Fortunately, the amount of support for caregivers is growing as the public’s awareness of the financial impact of caregiving increases. In 2009, the annual value of unpaid caregiving was estimated to be $450 Billion. As Baby Boomers age, that number will grow exponentially. The government and health care organizations have recognized that supporting family caregivers must become a priority in order to keep overall healthcare costs contained. More help is available now than ever before, but there is still a long way to go.
If you are a caregiver, acknowledge the difficulty and the importance of your role and don’t be reluctant to ask for physical help and/or emotional support.
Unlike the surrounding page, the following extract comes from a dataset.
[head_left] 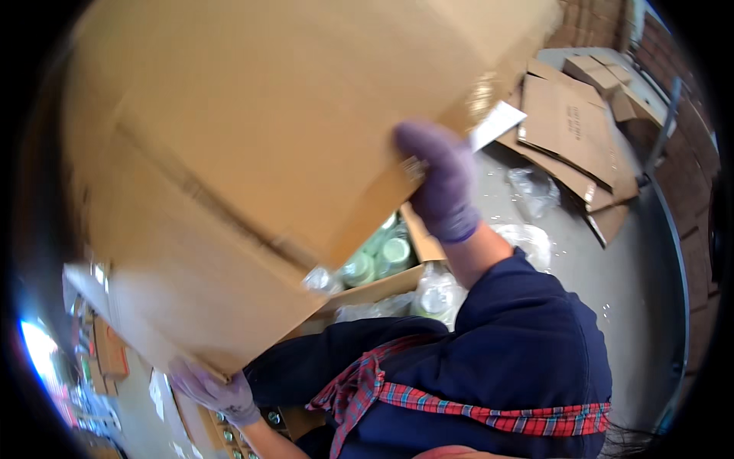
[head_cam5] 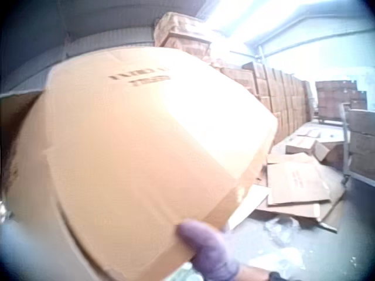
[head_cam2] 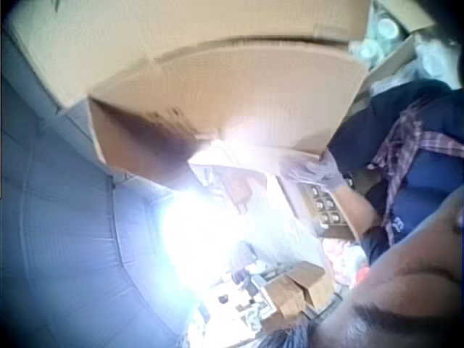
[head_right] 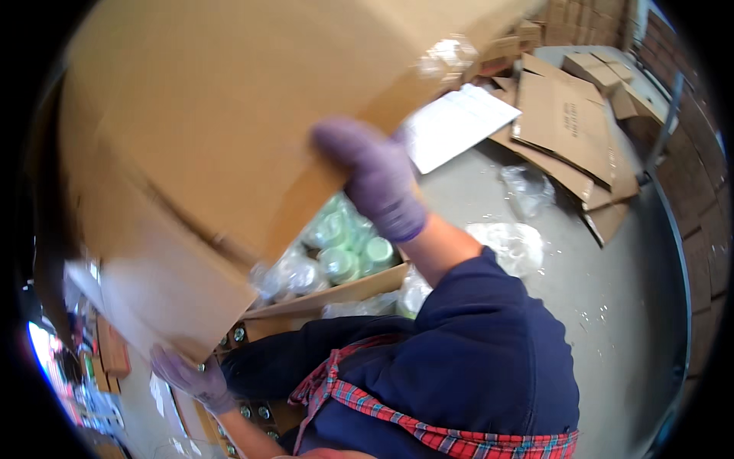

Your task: The person sits on the floor and assembles small glass jars by placing white plastic rings into the necks of the jars arranged in a cardboard box. They also handle a white plastic jug, inserting a small white component into its opening.

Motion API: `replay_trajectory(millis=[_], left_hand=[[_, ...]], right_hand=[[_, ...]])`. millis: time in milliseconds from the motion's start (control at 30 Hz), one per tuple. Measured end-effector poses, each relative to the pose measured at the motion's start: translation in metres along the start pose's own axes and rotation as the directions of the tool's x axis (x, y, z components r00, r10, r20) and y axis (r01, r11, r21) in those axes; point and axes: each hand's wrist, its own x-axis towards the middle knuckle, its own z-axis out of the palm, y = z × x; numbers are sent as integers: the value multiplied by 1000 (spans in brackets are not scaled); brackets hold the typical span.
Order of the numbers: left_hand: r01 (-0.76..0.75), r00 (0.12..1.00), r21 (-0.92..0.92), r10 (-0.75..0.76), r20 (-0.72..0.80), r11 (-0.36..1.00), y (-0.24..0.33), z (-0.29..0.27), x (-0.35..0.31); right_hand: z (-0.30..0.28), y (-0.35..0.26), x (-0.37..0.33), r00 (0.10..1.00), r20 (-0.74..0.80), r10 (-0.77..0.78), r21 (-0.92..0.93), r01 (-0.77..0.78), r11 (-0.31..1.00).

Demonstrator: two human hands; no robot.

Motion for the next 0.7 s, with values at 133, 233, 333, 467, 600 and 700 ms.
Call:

If you have a friend or relative who is a caregiver, don’t assume he/she is doing fine. Do something. Run an errand. Fix a meal. Offer a few hours of respite. If you can’t do that, then offer a word of acknowledgment and recognition. Even the smallest act of support will be appreciated more than you will ever know.
Elaine K Sanchez is an author, speaker and co-founder of CaregiverHelp.com, a video based caregiver support program. She co-teaches “Gero 407- Caregiving” at Western Oregon University with her husband, Dr. Alex Sanchez. She also writes the daily blog, “Caregiver Help Word of the Day”.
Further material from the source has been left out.